__WHAT YOU SHOULD DO__
With the pictures removed, write out the data below exactly.

__MATERIAL PROVIDED__
◇ ◇ ◇ ◇ ◇ ◇ ◇

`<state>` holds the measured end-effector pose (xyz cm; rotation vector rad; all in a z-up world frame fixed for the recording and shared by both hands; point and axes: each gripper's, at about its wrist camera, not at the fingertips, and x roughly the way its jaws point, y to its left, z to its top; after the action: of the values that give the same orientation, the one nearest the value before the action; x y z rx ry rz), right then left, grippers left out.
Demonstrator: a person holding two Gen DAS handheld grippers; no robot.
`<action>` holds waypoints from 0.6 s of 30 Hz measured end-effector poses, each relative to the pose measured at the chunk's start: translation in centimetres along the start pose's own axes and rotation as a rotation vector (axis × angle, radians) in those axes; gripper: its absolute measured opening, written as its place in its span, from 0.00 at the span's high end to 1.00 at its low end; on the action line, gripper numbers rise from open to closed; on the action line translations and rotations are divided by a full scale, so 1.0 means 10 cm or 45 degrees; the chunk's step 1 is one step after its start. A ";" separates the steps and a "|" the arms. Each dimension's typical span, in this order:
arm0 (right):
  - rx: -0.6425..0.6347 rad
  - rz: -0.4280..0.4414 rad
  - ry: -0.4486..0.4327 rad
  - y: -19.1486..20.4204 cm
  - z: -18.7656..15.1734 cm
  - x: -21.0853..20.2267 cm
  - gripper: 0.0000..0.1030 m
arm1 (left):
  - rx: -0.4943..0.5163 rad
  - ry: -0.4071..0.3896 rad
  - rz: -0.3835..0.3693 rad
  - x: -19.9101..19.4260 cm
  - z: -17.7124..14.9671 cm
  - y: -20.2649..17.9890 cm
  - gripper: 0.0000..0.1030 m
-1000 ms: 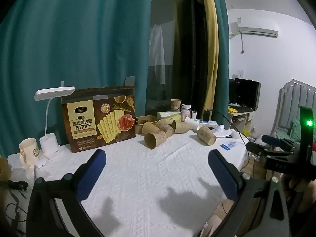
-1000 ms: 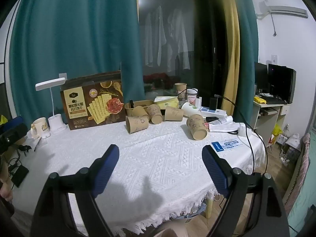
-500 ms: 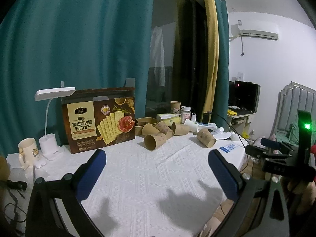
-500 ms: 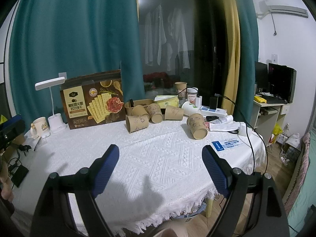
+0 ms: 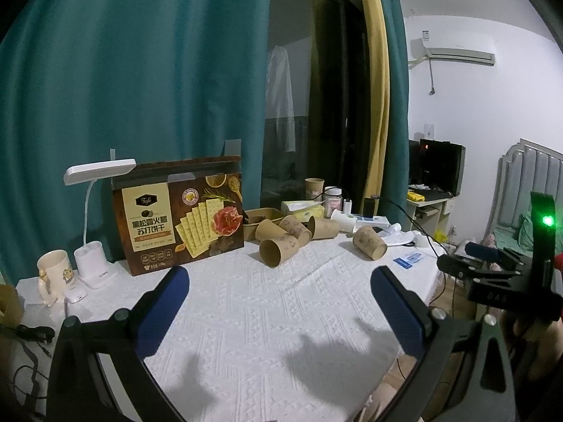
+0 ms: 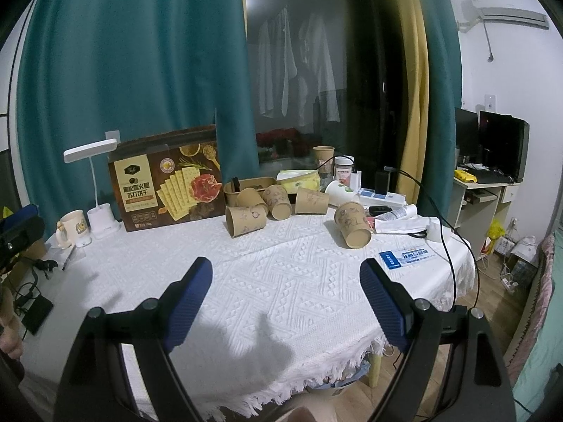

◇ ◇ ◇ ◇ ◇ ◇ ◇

__RESPONSE__
`<state>` holds the measured end-effector pose (xyz cm; rotation vector rad; all in a z-up world frame fixed for the recording and shared by both hands; point and axes: each gripper's, at about its wrist camera, not at the fingertips, and x roughly the way its jaws point, y to its left, z to its top; after the action: of the values that give the same orientation, the one nearest the value before the action; x y z rx ry rz), right then left, grippers left out.
Demonstrator: a person holding two Gen DAS handheld grippers; no robot.
`<action>` holds waypoints from 0.6 s of 30 Hz measured end-effector poses, each relative to the pose measured at the chunk's start: translation in centimetres along the start pose's own axes and rotation as a rotation vector (axis × angle, radians) in those axes; gripper: its absolute measured opening, written as its place in its span, from 0.00 at the span's high end to 1.00 at its low end; on the action line, gripper numbers rise from open to closed; on the action line translations and rotations are divided by a full scale, so 1.0 means 10 cm or 45 degrees; the chunk's step 1 is one step after its start. A ";" separates the steps and a "|" the arms. Each dimension's typical span, in this order:
arm0 (right):
  - rx: -0.6425..0.6347 rad
  - rz: -0.4280..0.4414 rad
  - ry: -0.4486..0.4327 rad
  - y: -19.1486..20.4204 cm
  - z: -18.7656..15.1734 cm
  - x: -21.0853..20.2267 cm
  - gripper: 0.0000..0.1030 m
arm1 (left):
  - rx: -0.4943..0.5163 rad
  - ry: -0.4071..0.3896 rad
  - rz: -0.3835..0.3693 rad
  - x: -19.9101..19.4260 cm
  - z: -17.7124..14.9671 cm
  - y: -20.2649..17.9890 cm
  - gripper: 0.0000..0.1030 m
-1000 ms: 
-1000 ms: 
-500 ms: 
-500 ms: 
+0 ms: 
+0 ms: 

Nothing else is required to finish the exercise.